Z drugiej jednak strony, przy stałych stawkach na każdej stacji, jej właściciel nie ma się czego obawiać, zwłaszcza jeżeli działa kompleksowo, bo klienta zawsze znajdzie, dlatego pojawiły się pomysły mycia auta itp dla przyciągnięcia klienta. Gorzej jak ktoś zainwestuje spore pieniądze w nową stację a ta się nie przyjmie. Dlatego najpierw warto dobrze rozeznać rynek.
Obawiać mogą się jednak stacje, które ulegną pokusie szukając dodatkowych zysków podbijając dowody aut niesprawnych. Może właśnie dlatego ustalono w 2004 roku aż 100 złotową opłatę za przegląd, żeby nie kusić diagnosty łapówką a jego zarobki miały być wysokie.

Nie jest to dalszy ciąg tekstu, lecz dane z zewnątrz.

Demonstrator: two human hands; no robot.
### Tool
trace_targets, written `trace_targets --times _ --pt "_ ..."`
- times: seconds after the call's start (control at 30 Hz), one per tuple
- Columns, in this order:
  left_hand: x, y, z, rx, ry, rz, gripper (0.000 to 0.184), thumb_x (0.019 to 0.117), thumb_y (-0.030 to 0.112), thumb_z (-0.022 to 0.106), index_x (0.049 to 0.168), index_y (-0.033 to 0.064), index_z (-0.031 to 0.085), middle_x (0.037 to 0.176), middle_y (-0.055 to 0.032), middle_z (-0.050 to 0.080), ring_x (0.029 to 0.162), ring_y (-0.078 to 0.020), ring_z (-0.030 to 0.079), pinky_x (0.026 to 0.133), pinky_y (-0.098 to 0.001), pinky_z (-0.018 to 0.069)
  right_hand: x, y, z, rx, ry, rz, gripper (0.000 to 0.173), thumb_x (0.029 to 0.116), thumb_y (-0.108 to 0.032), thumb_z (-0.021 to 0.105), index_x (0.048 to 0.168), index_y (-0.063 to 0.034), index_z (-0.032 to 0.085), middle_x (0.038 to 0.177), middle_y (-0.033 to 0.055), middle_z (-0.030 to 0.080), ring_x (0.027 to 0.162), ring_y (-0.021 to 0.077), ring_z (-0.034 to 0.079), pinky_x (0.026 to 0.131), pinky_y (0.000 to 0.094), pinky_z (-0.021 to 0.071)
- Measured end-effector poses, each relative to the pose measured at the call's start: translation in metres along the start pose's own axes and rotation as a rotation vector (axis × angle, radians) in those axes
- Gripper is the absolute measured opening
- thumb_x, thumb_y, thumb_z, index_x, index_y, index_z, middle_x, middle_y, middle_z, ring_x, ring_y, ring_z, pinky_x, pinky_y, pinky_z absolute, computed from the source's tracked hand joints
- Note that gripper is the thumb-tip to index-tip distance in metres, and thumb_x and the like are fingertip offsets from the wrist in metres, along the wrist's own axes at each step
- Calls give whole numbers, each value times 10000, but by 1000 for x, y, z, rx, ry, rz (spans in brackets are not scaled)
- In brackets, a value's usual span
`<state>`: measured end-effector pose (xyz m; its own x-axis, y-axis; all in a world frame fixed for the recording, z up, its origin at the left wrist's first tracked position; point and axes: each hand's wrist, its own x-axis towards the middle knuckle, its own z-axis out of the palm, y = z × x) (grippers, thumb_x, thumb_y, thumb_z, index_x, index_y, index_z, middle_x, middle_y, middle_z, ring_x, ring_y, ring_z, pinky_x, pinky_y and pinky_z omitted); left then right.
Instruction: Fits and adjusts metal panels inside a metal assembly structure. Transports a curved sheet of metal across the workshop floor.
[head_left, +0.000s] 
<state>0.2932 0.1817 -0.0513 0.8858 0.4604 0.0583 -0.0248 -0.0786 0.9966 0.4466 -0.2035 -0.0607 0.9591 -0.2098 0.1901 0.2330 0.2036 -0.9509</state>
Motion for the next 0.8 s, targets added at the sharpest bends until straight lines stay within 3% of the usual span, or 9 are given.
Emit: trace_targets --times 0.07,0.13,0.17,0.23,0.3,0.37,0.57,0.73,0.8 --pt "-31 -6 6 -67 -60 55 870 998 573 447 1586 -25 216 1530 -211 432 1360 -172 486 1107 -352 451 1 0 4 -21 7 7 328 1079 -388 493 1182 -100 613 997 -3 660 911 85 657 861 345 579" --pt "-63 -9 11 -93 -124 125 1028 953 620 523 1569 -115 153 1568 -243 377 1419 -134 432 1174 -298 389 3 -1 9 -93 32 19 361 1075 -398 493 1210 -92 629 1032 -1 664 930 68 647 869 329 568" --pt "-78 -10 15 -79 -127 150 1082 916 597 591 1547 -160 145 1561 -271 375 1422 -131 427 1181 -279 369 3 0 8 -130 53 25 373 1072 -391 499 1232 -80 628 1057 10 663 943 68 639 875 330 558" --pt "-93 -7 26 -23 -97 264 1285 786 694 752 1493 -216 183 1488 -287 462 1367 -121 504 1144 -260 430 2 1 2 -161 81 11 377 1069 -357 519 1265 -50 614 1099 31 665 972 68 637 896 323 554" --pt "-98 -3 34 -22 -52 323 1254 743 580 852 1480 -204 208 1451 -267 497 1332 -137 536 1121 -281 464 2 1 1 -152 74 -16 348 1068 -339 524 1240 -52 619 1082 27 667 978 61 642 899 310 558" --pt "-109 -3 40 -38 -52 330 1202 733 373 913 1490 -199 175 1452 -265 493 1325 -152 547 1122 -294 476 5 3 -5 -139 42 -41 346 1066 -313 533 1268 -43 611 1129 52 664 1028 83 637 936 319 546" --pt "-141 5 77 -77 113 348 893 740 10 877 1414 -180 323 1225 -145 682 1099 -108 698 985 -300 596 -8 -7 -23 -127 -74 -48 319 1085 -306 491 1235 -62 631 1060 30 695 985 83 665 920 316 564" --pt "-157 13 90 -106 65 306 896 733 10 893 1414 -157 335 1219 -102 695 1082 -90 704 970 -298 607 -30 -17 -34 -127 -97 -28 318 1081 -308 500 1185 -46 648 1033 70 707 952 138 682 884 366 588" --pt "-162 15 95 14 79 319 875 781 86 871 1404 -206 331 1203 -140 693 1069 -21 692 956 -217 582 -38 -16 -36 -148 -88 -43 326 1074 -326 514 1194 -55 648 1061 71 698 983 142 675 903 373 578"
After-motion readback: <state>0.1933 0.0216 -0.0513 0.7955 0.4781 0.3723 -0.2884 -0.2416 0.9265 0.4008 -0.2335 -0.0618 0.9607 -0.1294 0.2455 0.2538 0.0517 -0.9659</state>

Ale Polak z tego słynie, że zawsze mu mało i potrafi obejść przepis a czego by rząd nie wymyślił na drogach będą dalej jeździły auta technicznie niesprawne bo szarego Kowalskiego nie stać na kupno lepszego auta, albo właśnie wrócił z wakacji z Bora Bora i nie wystarczyło na naprawę.
Odpowiedz
majki, 20 września 2017, 17:03 1 0
Większej bzdury nie widziałem. Człowieku 100zł to jest obrót za osobówkę a od tego sobie odlicz: podatki, inwestycje w sprzet, budynek, serwis urzadzen, oplaty za media, wyplate dla diagnostów, ubezpieczenia, zusy... Jeśli to taki dochodowy biznes to heja.
Odpowiedz
barth, 30 lipca 2015, 22:34 0 0
Mają za to wystawiać zaświadczenie odbycia przeglądu -i kolejne tony papieru w skali kraju .No i co za tym idzie wyrąb lasu i gdzie ta ekologia.I druga sprawa uwolnić cenę przeglądów to szybciutko zobaczymy właściwą cenę za przegląd jedni wezmą 40 zł ,a ASO np 400zł ale to zweryfikuje wolny rynek
Odpowiedz
PISior, 3 sierpnia 2015, 15:42 2 0
Obowiązkowe, PŁATNE, okresowe szkolenia diagnostów. Znowu kasa.A może diagnosta jest inteligentny i w ewoluującym rynku motoryzacyjnym, świetnie się odnajduje. To po co mu szkolenie???
A naciski szefa, żeby diagności "przepuszczali" samochody i tak i tak nie zniknie. Nawet w takim porządnym kraju jak Niemcy są "przepuszczane" samochody. Wszystko to jest jedna bujda.